Après quatre semaines de repos, une normalisation de la fonction hépatique et une bonne réponse clinique au niveau axillaire, le traitement a été repris, en réduisant la dose à 480 mg toutes les 12 heures, avec une bonne tolérance clinique, mais à nouveau une toxicité hépatique de grade 3, et le traitement a donc été à nouveau suspendu.
Après quatre semaines, la fonction hépatique s'étant normalisée et compte tenu de la réponse clinique au niveau axillaire, il a été décidé de réintroduire le traitement à la même dose.
Le scanner de contrôle du 03/08/12 a montré une diminution de l'adénopathie axillaire droite (de 30 à 20 mm), sans changement significatif de la masse pararénale droite et sans évidence de lésions osseuses.
Ce résultat a été classé comme une réponse partielle et, comme elle était asymptomatique, avec un ECOG 0 et une excellente toxicité, il a été décidé de poursuivre le même traitement.

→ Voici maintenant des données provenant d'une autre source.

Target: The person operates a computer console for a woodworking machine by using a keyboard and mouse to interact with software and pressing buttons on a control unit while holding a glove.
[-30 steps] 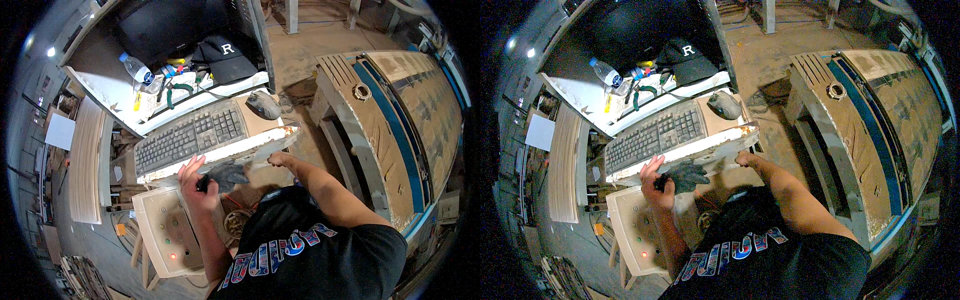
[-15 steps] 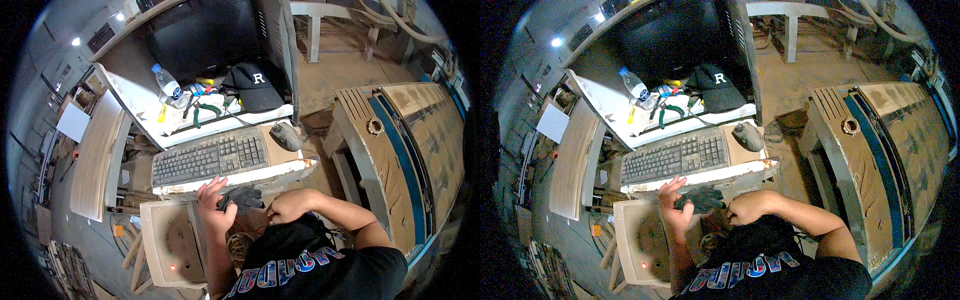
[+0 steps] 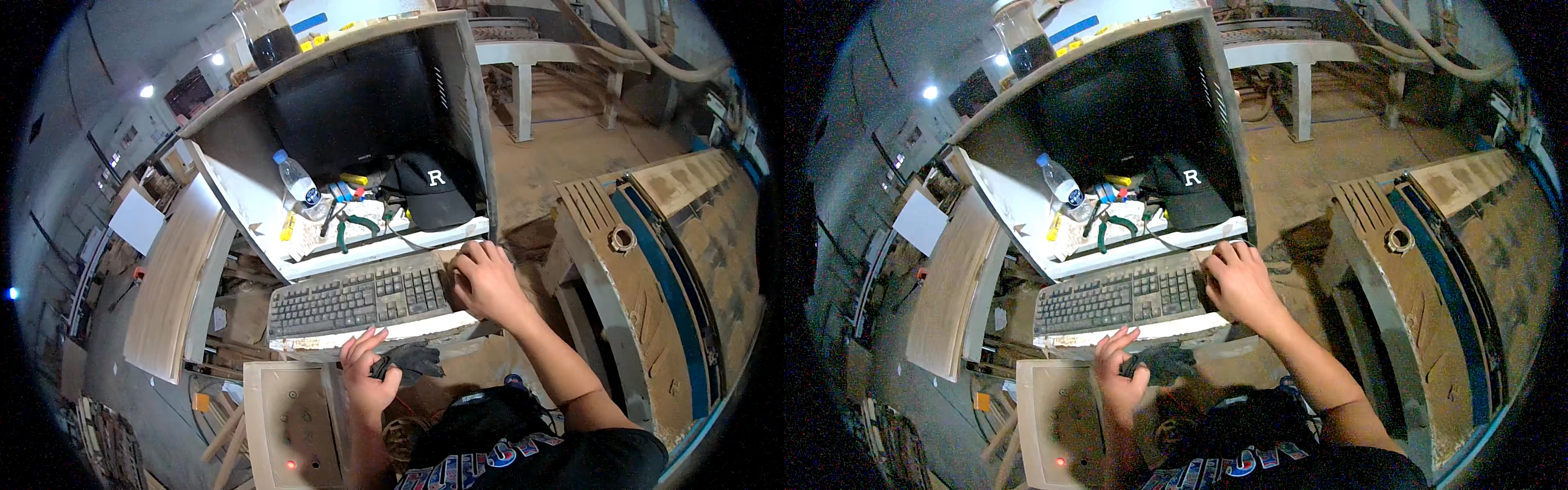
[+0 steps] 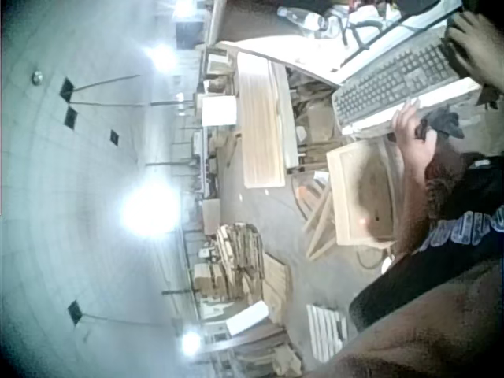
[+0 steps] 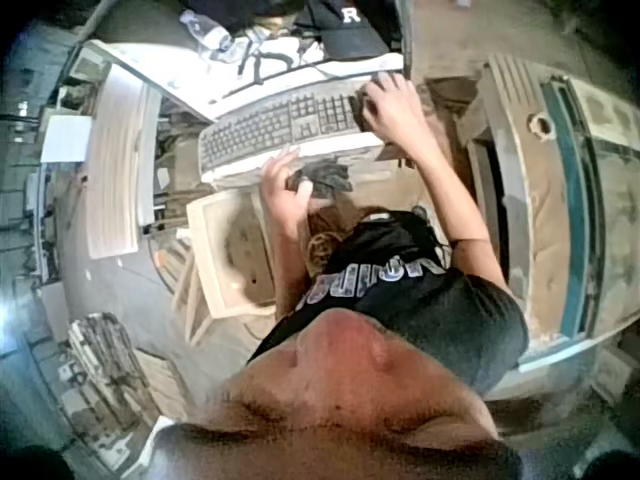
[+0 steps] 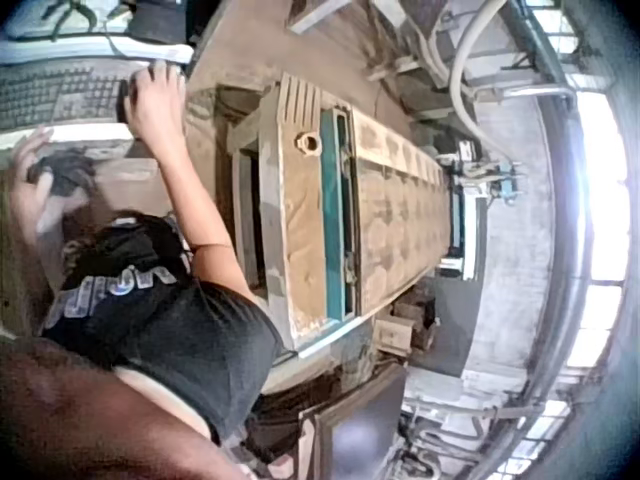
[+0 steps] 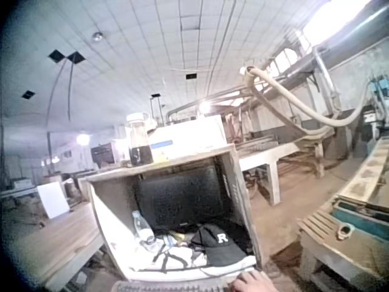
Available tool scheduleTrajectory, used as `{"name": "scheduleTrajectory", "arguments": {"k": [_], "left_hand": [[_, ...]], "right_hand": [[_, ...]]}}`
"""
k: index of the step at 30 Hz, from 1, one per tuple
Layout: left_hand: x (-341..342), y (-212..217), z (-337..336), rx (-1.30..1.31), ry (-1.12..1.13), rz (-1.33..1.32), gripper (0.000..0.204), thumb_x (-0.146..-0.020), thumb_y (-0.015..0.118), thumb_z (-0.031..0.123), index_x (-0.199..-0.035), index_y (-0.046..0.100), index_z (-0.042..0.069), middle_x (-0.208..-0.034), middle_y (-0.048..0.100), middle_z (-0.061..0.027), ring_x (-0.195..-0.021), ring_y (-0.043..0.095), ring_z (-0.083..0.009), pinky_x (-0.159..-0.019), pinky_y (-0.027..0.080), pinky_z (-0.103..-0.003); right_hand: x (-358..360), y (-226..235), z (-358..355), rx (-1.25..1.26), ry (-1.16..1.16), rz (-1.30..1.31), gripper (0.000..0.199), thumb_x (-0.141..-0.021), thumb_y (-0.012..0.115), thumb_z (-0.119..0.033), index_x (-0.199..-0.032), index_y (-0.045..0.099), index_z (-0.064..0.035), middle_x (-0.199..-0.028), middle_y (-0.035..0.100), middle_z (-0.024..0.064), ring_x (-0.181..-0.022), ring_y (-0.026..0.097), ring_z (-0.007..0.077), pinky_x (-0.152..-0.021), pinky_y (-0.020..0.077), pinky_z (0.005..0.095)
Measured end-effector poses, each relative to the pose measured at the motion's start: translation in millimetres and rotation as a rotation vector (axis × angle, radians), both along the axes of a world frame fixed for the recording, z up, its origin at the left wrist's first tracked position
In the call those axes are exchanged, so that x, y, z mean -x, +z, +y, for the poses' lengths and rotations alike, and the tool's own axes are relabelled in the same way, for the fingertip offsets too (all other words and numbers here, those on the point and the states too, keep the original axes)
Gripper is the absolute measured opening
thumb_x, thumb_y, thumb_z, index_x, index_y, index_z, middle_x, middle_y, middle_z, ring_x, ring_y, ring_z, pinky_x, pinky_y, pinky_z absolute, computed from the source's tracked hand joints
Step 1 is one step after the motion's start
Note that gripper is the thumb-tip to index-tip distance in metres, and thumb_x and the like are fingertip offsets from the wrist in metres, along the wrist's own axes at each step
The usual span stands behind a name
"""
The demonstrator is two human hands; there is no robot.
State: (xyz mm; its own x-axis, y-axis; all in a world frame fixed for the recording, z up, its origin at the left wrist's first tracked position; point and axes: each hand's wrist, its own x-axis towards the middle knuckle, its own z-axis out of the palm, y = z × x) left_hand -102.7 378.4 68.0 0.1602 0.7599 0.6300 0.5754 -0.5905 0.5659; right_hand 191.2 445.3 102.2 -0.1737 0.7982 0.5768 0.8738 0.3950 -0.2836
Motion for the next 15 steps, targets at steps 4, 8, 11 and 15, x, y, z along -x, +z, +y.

Avant le cycle 13, neurotoxicité de grade 1, réponse clinique complète au niveau axillaire et réponse radiologique partielle au scanner de contrôle (14/02/2013) où l'on observe une adénopathie axillaire droite de 9 mm (mesurant 10 mm), l'absence d'adénopathie médiastinale et une masse pararénale droite de 37 par 9 mm (mesurant 51 par 26 mm), sans autre lésion notable.
La patiente a poursuivi le traitement, avec une très bonne tolérance, les toxicités les plus notables étant des arthralgies et une photosensibilité de grade 1.

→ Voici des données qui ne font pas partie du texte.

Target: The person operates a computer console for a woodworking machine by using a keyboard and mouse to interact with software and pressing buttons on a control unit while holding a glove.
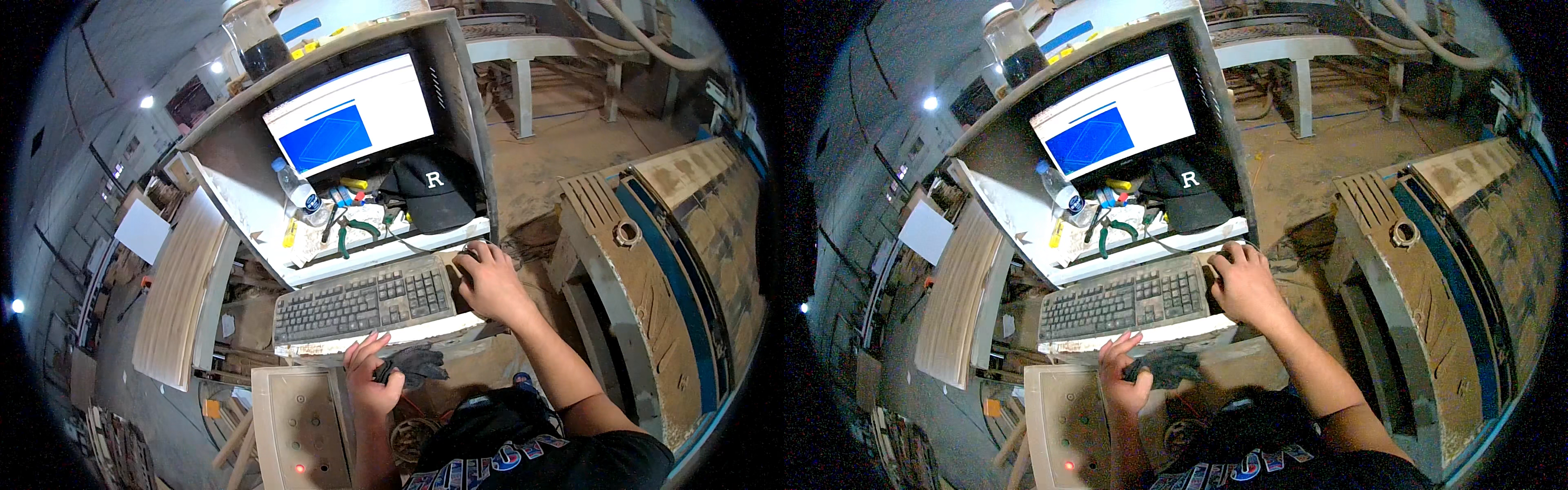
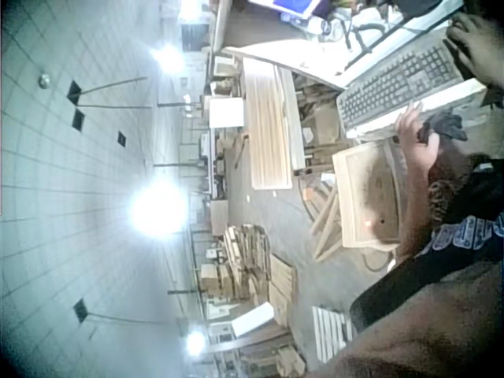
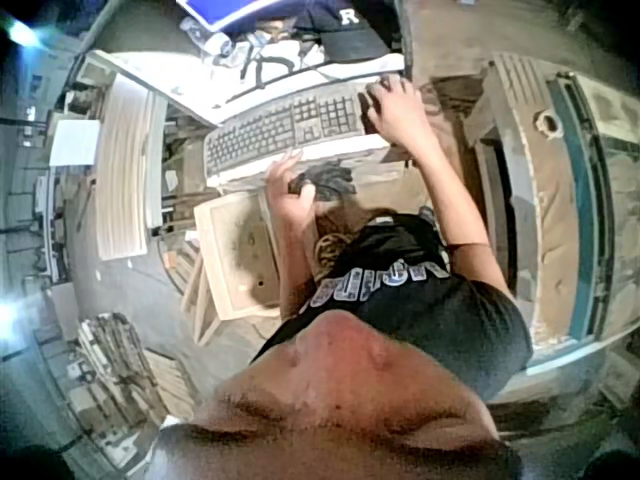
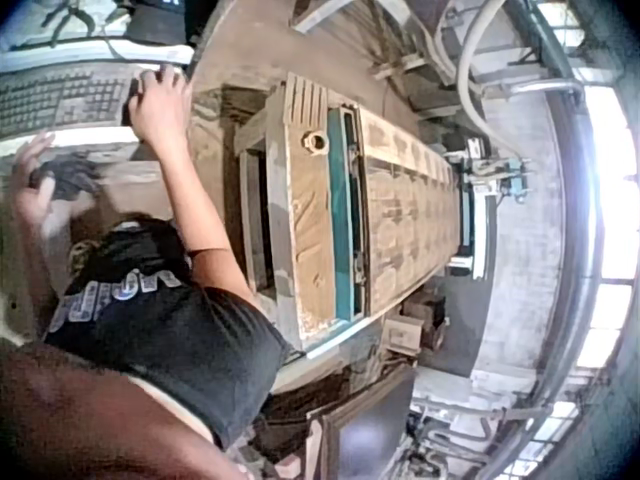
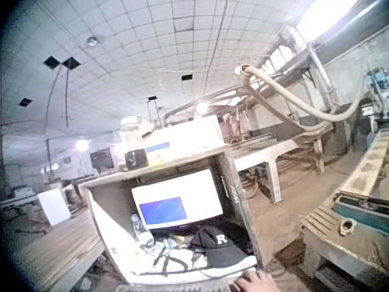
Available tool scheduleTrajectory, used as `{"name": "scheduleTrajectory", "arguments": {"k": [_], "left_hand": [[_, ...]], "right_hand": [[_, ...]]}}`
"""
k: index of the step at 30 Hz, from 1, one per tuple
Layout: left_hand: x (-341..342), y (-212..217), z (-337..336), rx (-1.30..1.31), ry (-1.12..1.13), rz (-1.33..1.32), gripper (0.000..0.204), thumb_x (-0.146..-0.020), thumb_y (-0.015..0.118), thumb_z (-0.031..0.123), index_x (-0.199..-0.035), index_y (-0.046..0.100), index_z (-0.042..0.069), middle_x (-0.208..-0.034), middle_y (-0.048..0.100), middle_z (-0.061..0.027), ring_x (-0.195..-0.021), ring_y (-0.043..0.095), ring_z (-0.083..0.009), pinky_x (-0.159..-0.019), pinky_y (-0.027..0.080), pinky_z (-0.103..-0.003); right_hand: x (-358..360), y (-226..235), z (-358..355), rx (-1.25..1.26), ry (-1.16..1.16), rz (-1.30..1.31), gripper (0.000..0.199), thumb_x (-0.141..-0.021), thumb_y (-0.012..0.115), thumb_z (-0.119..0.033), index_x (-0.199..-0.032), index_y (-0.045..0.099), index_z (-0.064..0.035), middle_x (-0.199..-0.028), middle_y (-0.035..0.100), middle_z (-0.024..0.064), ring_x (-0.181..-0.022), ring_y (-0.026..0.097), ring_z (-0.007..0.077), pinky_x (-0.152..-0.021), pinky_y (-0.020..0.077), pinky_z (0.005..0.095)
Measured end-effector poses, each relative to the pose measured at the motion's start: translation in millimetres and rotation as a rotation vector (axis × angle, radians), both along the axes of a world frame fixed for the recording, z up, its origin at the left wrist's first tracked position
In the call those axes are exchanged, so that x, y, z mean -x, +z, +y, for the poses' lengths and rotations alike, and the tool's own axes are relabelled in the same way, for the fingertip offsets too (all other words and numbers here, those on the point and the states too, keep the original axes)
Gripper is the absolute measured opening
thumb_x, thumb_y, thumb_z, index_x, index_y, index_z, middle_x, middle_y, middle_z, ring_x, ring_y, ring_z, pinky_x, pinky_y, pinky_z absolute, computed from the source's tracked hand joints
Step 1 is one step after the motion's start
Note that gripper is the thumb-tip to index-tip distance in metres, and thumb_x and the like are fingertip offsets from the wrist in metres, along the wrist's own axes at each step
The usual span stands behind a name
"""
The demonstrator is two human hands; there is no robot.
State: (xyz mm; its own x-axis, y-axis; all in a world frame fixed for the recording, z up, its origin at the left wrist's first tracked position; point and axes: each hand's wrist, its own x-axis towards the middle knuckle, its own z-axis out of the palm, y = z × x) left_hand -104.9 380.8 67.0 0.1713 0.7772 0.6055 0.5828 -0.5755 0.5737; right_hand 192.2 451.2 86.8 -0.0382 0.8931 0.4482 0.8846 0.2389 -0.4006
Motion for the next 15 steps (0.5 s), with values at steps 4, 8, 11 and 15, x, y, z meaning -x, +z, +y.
{"name": "scheduleTrajectory", "arguments": {"k": [4,8,11,15], "left_hand": [[0.2,0.6,-0.9,0.012,0.003,0.001,0.022,-0.072,0.07,0.004,-0.074,0.048,0.007,-0.134,0.077,-0.0114,-0.138,0.065,-0.036,-0.122,0.038,-0.055],[0.5,-0.3,-0.9,0.017,-0.004,-0.017,0.023,-0.073,0.071,0.003,-0.074,0.048,0.007,-0.134,0.077,-0.0114,-0.14,0.064,-0.0356,-0.122,0.038,-0.056],[0.4,0.8,-1.7,0.002,-0.016,-0.005,0.024,-0.073,0.069,0.001,-0.079,0.047,0.007,-0.134,0.077,-0.0122,-0.139,0.064,-0.038,-0.122,0.037,-0.058],[1.7,-0.6,-2.0,-0.034,-0.024,0.028,0.027,-0.072,0.068,0.0,-0.086,0.046,0.008,-0.134,0.076,-0.013,-0.138,0.064,-0.0408,-0.122,0.037,-0.06]], "right_hand": [[0.1,-0.9,-0.4,0.017,-0.001,-0.02,0.043,-0.09,0.074,-0.019,-0.132,0.071,-0.0097,-0.146,0.058,0.0242,-0.135,0.054,0.0489,-0.114,0.0447,0.059],[0.3,5.9,-3.3,0.096,-0.012,-0.011,0.045,-0.09,0.07,-0.014,-0.135,0.07,-0.009,-0.151,0.055,0.0238,-0.142,0.049,0.0484,-0.118,0.0426,0.0581],[-0.1,4.2,-2.9,0.113,-0.017,0.006,0.045,-0.091,0.069,-0.012,-0.135,0.07,-0.0092,-0.151,0.055,0.0242,-0.142,0.049,0.049,-0.118,0.0427,0.0581],[0.2,4.7,-2.3,0.127,-0.033,0.047,0.044,-0.091,0.067,-0.007,-0.135,0.07,-0.0083,-0.15,0.055,0.0248,-0.14,0.05,0.0494,-0.117,0.0439,0.0579]]}}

Après un intervalle sans progression de 2 ans et 8 mois, le scanner de contrôle du 12/02/15 n'a montré aucune modification des adénopathies. Aucune autre adénopathie de taille significative n'a été observée. Des micronodules pulmonaires sous-pleuraux apparaissent dans le lobe inférieur droit, sans changement. Diminution de la taille de la lésion pararénale droite résiduelle, qui mesure maintenant 18 mm sur 8 mm. Foie, rate, pancréas, reins et glandes surrénales inchangés.
Lors du dernier bilan par l'Oncologie, la patiente est restée asymptomatique, sans toxicité au traitement, mettant en évidence lors du dernier bilan tomodensitométrique (05/05/17) réalisé après le cycle 46, des adénopathies axillaires bilatérales de petite taille (non significatives en raison de la taille, la plus grande mesurant 7 mm) et une lésion résiduelle pararénale droite, sans changements significatifs.